The poem begins with a scene of domestic boredom in which the speaker is sitting with his wife in silence. The book “Views of the Oxford Colleges” suggests an aspirant but failed academic. A true Oxford Intellectual would have no need of such a book but there it sits, with the knitting. Eliot held a senior position with Lloyds Bank from 1917 to 1927 and the speaker may represent a suburban bank clerk of the period.

 

The stillness of the opening scene again evokes a sense of inaction.

 

Later in the poem the speaker refers to eating “with Pipit behind the screen”. In some Victorian households, young children were set apart from the adults by a partition at meal times. The “penny world” suggests treats from a tuck shop which would in this case be eaten during a family visit. He has clearly known Pipit since childhood.

 

The description of the pictures of Pipit’s long gone ancestors and the line “An invitation to the Dance  indicate a marriage into a suitable family which emerged from a limited social circle. There is a suggestion that the speaker has bought into family Karma that is a seriously limiting factor on his aspirations.

 

The title of the poem “A Cooking Egg” represents something that could become a living sentient animal but instead was stifled before it could even begin to develop its full potential.

 

The poem enter a second phase in which the speaker rejects four things which are limiting his aspirations and which he says he will not want in heaven. These are Honour, Capital, Society and Pipit.

 

This is my interpretation of what these represent;

 

Honour (Respectability)

Capital (The need keep up appearances)

Society (A limited and judgmental social circle)

Pipit (Karma)

 

The term “heaven” can be interpreted on 3 levels

 

1)    As a fantasy world into which the speaker escapes.

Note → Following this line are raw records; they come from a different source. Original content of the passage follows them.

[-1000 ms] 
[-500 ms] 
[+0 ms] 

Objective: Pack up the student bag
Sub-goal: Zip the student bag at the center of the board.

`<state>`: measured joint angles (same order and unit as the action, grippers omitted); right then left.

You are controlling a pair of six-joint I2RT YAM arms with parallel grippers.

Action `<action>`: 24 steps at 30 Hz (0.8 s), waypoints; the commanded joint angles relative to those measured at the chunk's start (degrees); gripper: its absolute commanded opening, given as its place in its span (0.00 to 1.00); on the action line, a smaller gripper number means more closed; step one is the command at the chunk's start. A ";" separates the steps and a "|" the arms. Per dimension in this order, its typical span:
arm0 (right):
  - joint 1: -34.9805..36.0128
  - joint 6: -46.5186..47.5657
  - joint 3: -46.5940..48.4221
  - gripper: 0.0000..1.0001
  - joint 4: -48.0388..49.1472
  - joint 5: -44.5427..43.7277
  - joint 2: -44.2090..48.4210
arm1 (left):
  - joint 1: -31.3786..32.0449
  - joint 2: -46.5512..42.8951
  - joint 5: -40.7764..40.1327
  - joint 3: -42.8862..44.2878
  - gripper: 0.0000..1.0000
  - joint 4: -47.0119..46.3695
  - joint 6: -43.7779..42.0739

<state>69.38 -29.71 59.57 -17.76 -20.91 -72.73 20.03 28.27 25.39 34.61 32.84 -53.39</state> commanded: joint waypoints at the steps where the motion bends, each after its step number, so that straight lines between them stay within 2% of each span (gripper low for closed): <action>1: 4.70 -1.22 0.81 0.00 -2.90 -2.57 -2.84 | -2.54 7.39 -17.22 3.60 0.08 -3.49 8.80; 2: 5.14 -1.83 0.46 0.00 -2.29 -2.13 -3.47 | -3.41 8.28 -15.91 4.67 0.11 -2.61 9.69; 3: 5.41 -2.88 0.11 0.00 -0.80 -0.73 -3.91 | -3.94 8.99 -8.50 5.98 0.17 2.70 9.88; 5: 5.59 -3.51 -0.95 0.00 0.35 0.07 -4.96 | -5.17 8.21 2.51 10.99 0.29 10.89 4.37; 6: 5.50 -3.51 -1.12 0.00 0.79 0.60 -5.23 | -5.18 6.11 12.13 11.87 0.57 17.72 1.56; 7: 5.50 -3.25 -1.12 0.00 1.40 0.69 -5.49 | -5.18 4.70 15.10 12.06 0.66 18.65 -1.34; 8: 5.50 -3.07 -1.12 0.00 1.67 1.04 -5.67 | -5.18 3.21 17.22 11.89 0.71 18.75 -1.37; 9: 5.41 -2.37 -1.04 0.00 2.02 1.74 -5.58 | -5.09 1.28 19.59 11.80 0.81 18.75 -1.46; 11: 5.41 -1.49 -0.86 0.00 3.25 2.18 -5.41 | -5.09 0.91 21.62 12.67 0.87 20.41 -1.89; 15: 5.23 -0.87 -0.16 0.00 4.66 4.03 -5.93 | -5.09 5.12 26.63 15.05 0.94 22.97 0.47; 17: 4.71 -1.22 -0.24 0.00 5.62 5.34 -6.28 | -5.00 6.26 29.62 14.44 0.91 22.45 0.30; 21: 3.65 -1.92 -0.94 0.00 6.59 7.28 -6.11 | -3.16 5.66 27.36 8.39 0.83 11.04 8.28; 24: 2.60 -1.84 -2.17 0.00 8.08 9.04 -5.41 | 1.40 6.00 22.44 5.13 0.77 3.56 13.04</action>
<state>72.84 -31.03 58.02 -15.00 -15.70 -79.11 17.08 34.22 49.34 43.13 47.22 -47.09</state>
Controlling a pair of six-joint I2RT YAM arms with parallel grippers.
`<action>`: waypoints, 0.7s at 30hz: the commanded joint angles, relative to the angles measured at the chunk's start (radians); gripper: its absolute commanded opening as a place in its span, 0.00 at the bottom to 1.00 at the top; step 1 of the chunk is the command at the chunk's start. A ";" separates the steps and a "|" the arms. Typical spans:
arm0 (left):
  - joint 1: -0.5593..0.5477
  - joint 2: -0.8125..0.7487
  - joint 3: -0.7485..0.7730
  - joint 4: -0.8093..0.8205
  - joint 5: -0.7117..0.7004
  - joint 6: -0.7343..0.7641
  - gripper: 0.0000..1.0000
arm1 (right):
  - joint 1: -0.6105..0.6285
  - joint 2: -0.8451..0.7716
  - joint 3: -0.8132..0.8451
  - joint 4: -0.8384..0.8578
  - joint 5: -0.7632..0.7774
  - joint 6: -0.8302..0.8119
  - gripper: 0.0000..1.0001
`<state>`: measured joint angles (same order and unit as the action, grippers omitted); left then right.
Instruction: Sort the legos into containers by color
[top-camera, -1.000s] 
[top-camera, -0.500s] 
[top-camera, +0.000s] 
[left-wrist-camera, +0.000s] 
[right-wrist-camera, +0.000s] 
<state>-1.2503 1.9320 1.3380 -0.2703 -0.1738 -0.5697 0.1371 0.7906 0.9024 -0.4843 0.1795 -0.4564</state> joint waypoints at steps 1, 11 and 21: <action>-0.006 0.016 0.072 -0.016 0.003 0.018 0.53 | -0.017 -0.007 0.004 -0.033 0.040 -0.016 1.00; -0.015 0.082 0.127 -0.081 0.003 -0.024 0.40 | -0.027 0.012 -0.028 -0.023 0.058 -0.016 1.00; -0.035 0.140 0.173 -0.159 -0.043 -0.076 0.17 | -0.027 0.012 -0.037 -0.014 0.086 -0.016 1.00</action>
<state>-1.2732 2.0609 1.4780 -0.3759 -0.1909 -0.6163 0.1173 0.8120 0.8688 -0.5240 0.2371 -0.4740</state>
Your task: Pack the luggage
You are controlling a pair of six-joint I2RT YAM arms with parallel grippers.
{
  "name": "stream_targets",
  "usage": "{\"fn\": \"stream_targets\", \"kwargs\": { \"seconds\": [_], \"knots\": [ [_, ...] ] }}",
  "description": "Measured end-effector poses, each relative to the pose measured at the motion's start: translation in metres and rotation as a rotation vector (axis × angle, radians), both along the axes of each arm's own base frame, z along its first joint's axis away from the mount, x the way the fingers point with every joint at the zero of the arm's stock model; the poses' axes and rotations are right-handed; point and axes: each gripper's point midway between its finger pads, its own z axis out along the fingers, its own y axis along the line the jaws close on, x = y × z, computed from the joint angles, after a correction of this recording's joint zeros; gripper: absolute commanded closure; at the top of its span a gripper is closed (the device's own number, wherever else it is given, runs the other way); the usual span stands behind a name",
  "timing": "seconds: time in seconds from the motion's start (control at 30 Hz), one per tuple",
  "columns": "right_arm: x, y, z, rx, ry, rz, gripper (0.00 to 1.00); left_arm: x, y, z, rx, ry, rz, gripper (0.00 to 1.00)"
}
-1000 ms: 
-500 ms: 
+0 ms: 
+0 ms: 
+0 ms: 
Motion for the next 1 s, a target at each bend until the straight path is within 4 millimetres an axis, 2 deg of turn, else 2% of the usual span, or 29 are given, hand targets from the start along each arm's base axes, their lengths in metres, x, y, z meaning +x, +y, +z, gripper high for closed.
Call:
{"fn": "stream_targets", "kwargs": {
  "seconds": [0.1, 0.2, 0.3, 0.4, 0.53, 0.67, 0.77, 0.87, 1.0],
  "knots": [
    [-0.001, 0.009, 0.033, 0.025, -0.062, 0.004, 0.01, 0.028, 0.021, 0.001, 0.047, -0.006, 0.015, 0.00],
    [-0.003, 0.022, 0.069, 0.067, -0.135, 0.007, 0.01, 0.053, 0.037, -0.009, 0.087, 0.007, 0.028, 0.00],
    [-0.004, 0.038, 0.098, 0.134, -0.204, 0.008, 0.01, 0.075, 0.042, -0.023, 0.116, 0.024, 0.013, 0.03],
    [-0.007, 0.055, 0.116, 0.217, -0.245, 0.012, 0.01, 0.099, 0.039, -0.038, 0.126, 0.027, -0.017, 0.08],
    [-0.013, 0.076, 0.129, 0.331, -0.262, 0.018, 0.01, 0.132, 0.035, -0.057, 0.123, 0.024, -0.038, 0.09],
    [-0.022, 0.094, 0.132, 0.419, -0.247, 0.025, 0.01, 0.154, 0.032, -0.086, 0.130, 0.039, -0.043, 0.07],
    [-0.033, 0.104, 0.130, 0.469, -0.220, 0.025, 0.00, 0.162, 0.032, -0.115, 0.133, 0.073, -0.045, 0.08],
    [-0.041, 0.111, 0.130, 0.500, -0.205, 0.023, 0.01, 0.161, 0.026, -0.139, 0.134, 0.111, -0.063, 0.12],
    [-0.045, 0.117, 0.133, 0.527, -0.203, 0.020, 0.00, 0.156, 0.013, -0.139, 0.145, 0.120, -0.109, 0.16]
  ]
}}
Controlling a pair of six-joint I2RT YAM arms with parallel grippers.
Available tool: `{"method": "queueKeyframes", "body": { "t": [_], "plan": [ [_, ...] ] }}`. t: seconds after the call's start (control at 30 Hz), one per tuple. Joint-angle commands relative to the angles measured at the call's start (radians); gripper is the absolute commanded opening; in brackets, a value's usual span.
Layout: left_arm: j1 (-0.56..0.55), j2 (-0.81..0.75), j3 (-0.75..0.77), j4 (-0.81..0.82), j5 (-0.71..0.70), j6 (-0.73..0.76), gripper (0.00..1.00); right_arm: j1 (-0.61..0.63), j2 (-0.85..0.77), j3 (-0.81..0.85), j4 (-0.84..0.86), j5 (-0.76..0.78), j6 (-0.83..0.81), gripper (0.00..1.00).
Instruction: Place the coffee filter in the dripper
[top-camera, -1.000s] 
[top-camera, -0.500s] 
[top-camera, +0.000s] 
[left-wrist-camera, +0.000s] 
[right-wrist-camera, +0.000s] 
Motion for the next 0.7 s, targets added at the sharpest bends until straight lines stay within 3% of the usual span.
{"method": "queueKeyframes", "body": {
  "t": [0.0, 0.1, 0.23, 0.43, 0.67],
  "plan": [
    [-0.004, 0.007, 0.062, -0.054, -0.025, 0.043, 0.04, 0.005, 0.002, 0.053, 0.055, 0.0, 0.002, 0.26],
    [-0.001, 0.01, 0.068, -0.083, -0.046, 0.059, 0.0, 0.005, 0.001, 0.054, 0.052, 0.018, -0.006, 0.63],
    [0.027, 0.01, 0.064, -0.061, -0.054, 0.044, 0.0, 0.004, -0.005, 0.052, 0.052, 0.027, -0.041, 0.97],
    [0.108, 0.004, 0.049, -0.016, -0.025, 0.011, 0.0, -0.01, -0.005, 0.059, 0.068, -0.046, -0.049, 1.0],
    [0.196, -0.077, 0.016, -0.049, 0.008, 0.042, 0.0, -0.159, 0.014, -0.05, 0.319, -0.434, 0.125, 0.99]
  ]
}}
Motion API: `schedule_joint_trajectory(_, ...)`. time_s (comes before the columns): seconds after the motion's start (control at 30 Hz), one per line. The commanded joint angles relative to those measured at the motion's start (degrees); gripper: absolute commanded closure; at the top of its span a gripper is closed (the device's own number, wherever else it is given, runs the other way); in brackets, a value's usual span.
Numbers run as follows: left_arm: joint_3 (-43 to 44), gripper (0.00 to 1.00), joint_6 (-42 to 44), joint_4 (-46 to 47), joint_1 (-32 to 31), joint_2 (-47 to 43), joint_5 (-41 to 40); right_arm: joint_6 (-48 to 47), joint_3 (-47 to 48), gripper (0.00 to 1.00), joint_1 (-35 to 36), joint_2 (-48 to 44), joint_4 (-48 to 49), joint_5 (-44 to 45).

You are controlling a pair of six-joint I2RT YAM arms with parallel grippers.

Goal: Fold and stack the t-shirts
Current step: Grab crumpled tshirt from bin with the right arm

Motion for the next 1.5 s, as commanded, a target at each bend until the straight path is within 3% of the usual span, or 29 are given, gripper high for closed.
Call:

2)    As the cycle of death and rebirth which will ultimately liberate the speaker and give him new opportunities.

3)    As an student of Esoteric Teaching which will empower him to take control of his destiny.

 

All three are operational in the speaker’s life and I think that there is a good case for the hypothesis that Eliot is portraying someone about to enter into the spiritual path. The first three rejections show the speaker on a par with people who have made things happen and have made an imprint on the world. These doers contrast sharply with the speaker who is a man of inaction. The fourth rejection represents the method by which the speaker will raise his game.

 

All these representations are light hearted on the “just think what I could do basis” of a fantasist who probably does not realize what the spiritual path will involve. The main point being made is that the speaker has realized that a life that once offered so much has delivered so little and he has only himself to blame.

 

The speaker mentions receiving instruction from “Madame Blavatsky”. Eliot was known to have studied Theosophy and it is significant that he uses H P Blavatsky’s name

 

The “Seven Sacred Trances” although not a term that I have found in Theosophy represents levels of development or consciousness and could also represent levels of initiation within an Esoteric Group.

 

Piccarda de Donati probably represents a personal teacher

 

The last two verse of the poem expand the theme of great expectations coming to nothing;

 

“But where is the penny world I bought”

 

shows the high hopes of naďve childhood years and a suggestion that he never fully made the transition from childhood to adulthood.

 

“The red-eyed scavengers are creeping

From Kentish Town and Golder’s Green;”

 

This may be resentment directed towards people whom the speaker considers to be his social inferiors, who have seized the opportunities that should have been his.

 

“Where are the eagles and the trumpets?”

 

This line conveys images of Roman Generals returning in triumph. This is contrasted with “weeping multitudes” who “Droop in a hundred A.B.C.’s”. To the speaker you either live in victory or in defeat, there is no middle ground. In his life he has failed to win first prize in a world where there is no second prize.

 

(An A.B.C. was a tea shop run by the Aerated Bread Company Limited.)

 

The speaker shows at the end of the poem that the Karma of wasted opportunities affects a vast section of the population.